Oxymoron

Oxymorons in enge zin zijn retorische middelen die door de spreker opzettelijk worden gebruikt en door de toehoorder als zodanig moeten worden opgevat. In ruimere zin wordt de term “oxymoron” ook gebruikt voor onopzettelijke of incidentele tegenstrijdigheden, zoals in het geval van “dode metaforen” (“nauwelijks gekleed” of “vreselijk goed”). Lederer (1990) gaat in de geest van de “recreatieve linguïstiek” zover dat hij “logologische oxymorons” construeert, zoals het woord “nook” dat bestaat uit “no” en “ok” of de achternaam Noyes dat bestaat uit “no” plus “yes”, of vergezochte woordspelingen zoals “divorce court”, “U.Er zijn een aantal eenwoordige oxymorons die zijn opgebouwd uit “afhankelijke morfemen” (d.w.z. niet langer een productieve samenstelling in het Engels, maar geleend als verbinding uit een andere taal), zoals met pre-posterous (lit. “met het voorste deel voor”, vergelijk hysteron proteron, “ondersteboven”, “kop over de sloot”, “kont achterstevoren” enz.) of sopho-more (een kunstmatige Griekse samenstelling, lit. “wijs-wijs”).

Bij de meest voorkomende vorm van oxymoron gaat het om een bijvoeglijk naamwoord-naamwoordcombinatie van twee woorden, maar ze kunnen ook worden bedacht in de betekenis van zinnen of zinsdelen.Een klassiek voorbeeld van het gebruik van oxymorons in de Engelse literatuur is te vinden in dit voorbeeld uit Shakespeare’s Romeo en Julia, waar Romeo er dertien op een rij zet:

O brawling love! O liefdevolle haat!
O iets van niets eerst scheppen!
O zware lichtheid, ernstige ijdelheid!
Misvormende chaos van goedschijnende vormen!
Veder van lood, heldere rook, koud vuur, zieke gezondheid!
Stilwakende slaap, dat is niet wat het is!
Deze liefde voel ik, die hierin geen liefde voelt.

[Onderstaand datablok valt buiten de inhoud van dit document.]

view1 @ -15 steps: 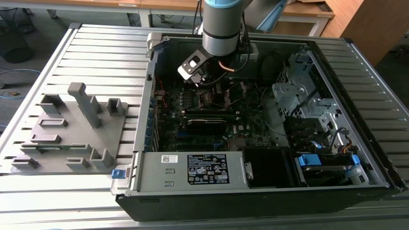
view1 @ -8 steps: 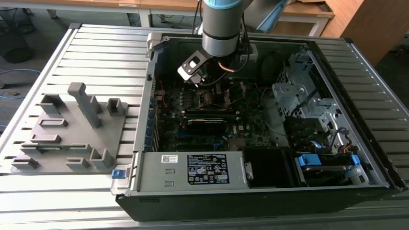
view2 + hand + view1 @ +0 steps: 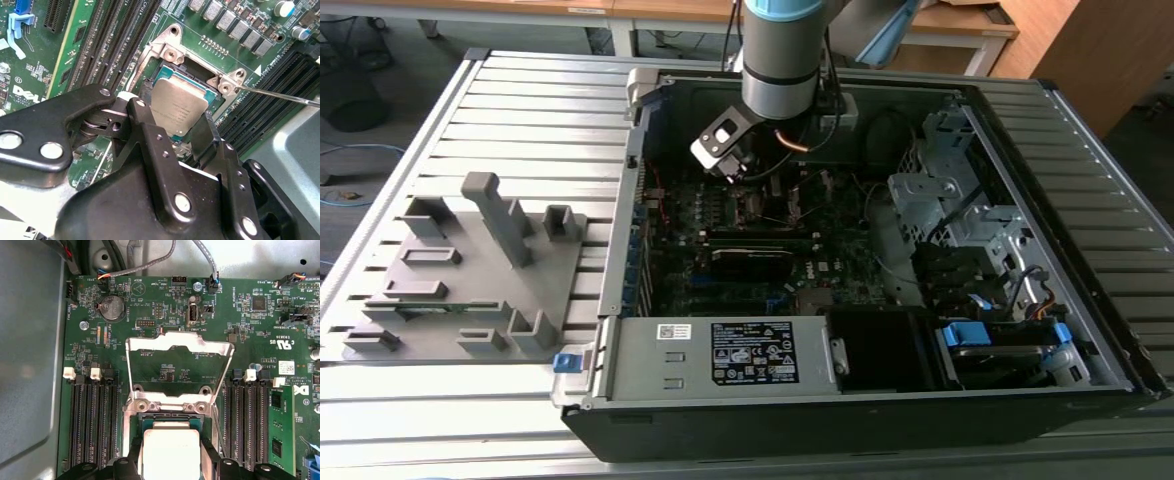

Shakespeare stapelt nog veel meer oxymorons op, met name in Romeo en Julia (“Mooie tiran! duivel engelachtige! Duif gevederde raaf! Wolvis-rapend lam! Verachte stof van goddelijk vertoon!” enz.) en gebruikt ze ook in andere toneelstukken, bijvoorbeeld “Ik moet wreed zijn alleen om vriendelijk te zijn” (Hamlet), “angstige dapperheid” (Julius Caesar), “goed kattenkwaad” (The Tempest), en in zijn sonnetten, bijvoorbeeld “tedere sul”, “vriendelijke dief”.Andere voorbeelden uit de Engelstalige literatuur zijn: “hateful good” (Chaucer, vertaling van odibile bonum), “proud humility” (Spenser), “darkness visible” (Milton), “beggarly riches” (John Donne), “damn with faint praise” (Pope), “expressive silence” (Thomson, als echo van Cicero’s Latijn: cum tacent clamant, lit. Als ze zwijgen, schreeuwen ze het uit’), ‘melancholische vrolijkheid’ (Byron), ‘ontrouw geloof’, ‘vals waar’ (Tennyson), ‘conventioneel onconventioneel’, ‘kronkelige spontaniteit’ (Henry James), ‘verrukt verdriet’, ‘loyaal verraad’, ‘verzengende koelte’ (Hemingway).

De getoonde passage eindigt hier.